Impliqué dans le trafic d'armes à Lyon, en compagnie de Clémenti, il est arrêté le 4 décembre 1940[4] et condamné à mort. Libéré à la suite d'une intervention d'Otto Abetz, il s'engage dans la LVF le 12 août 1942[5] puis intègre la Waffen SS en septembre 1944[2].

Vie après la Libération

Après avoir séjourné successivement à Prague, Berlin et Sigmaringen, il regagne Paris clandestinement. Il est arrêté par les autorités après avoir tenté de s'engager dans la Légion étrangère puis jugé par la cour de justice de la Seine et condamné en mars 1946 à huit ans de travaux forcés[2].

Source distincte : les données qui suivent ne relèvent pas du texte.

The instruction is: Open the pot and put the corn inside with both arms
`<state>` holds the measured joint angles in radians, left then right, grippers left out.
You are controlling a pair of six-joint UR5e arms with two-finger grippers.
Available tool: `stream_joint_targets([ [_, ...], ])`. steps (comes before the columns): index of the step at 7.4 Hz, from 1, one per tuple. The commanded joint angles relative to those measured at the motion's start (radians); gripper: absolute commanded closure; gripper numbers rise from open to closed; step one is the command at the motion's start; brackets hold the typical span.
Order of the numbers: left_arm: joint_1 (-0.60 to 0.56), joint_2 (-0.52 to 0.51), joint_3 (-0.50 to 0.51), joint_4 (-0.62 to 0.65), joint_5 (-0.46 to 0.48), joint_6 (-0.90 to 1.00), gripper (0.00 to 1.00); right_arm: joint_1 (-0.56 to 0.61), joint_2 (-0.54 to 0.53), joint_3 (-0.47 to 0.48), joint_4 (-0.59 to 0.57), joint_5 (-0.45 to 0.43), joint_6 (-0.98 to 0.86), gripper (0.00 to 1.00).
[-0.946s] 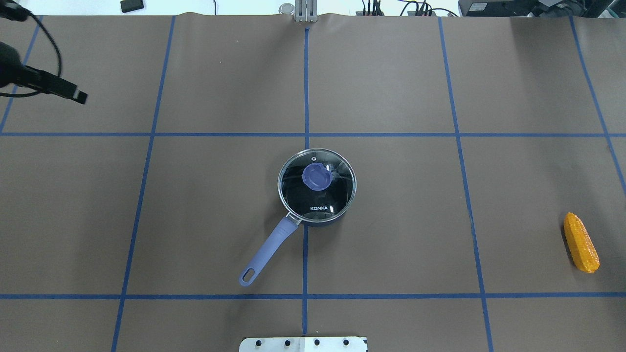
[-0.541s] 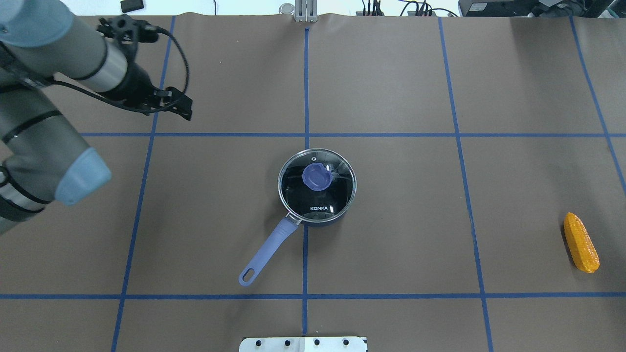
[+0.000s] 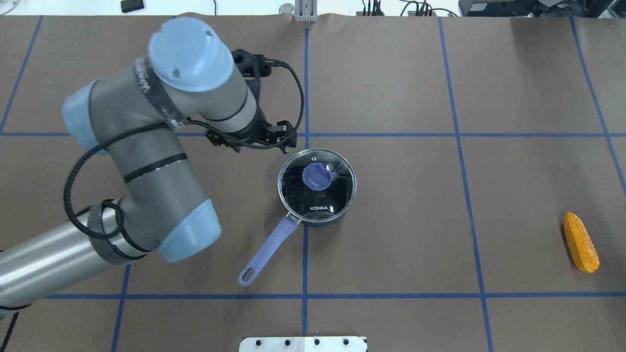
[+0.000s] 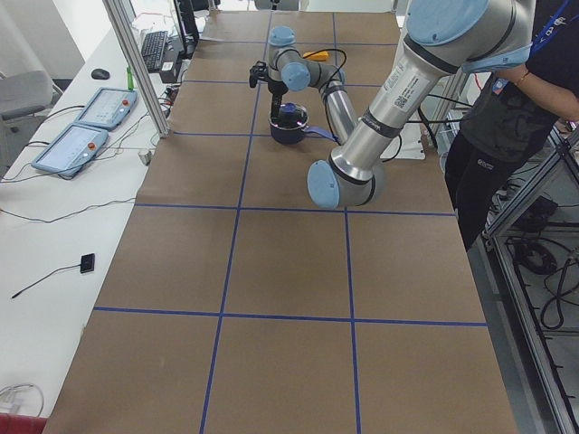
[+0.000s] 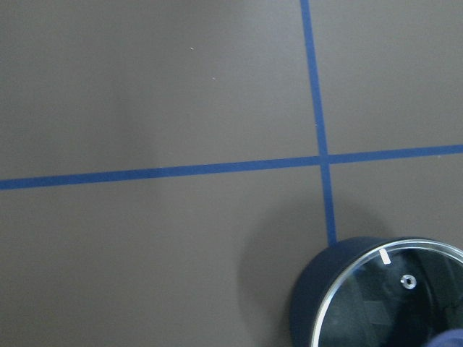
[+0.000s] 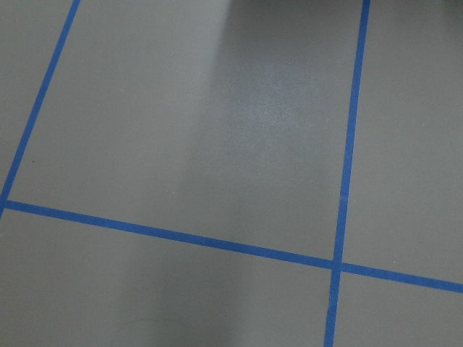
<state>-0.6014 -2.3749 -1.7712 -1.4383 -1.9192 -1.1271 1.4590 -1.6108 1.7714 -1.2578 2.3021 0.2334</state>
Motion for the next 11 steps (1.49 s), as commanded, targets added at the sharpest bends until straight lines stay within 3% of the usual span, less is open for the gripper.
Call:
stream_joint_targets([
  [1, 0.051, -0.148, 0.157, 0.013, 0.046, -0.101, 0.01, -0.002, -0.001, -0.003, 0.0, -0.001, 0.001, 0.0],
  [3, 0.063, -0.208, 0.254, 0.012, 0.054, -0.109, 0.01, -0.003, -0.001, -0.003, 0.0, 0.0, 0.003, 0.0],
  [4, 0.096, -0.199, 0.266, 0.009, 0.107, -0.112, 0.01, -0.003, -0.001, -0.003, 0.0, 0.0, 0.003, 0.0],
  [10, 0.127, -0.184, 0.268, 0.006, 0.117, -0.109, 0.03, -0.009, -0.001, -0.007, 0.0, -0.001, 0.003, 0.0],
  [11, 0.127, -0.185, 0.266, 0.003, 0.117, -0.109, 0.08, -0.011, -0.001, -0.007, 0.0, -0.001, 0.003, 0.0],
])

Libéré en 1949, il publie en 1951 ses souvenirs de guerre, Les places étaient chères, et passe le reste de sa vie à la gestion d'entreprises commerciales et à la traduction française de textes allemands[2] comme Le Saint-Empire industriel germanique de Kurt Pritzkoleit[6].

Publications

  • Les places étaient chères, éditions du Lore, 1951 ; Paris, L'Homme libre, 2009.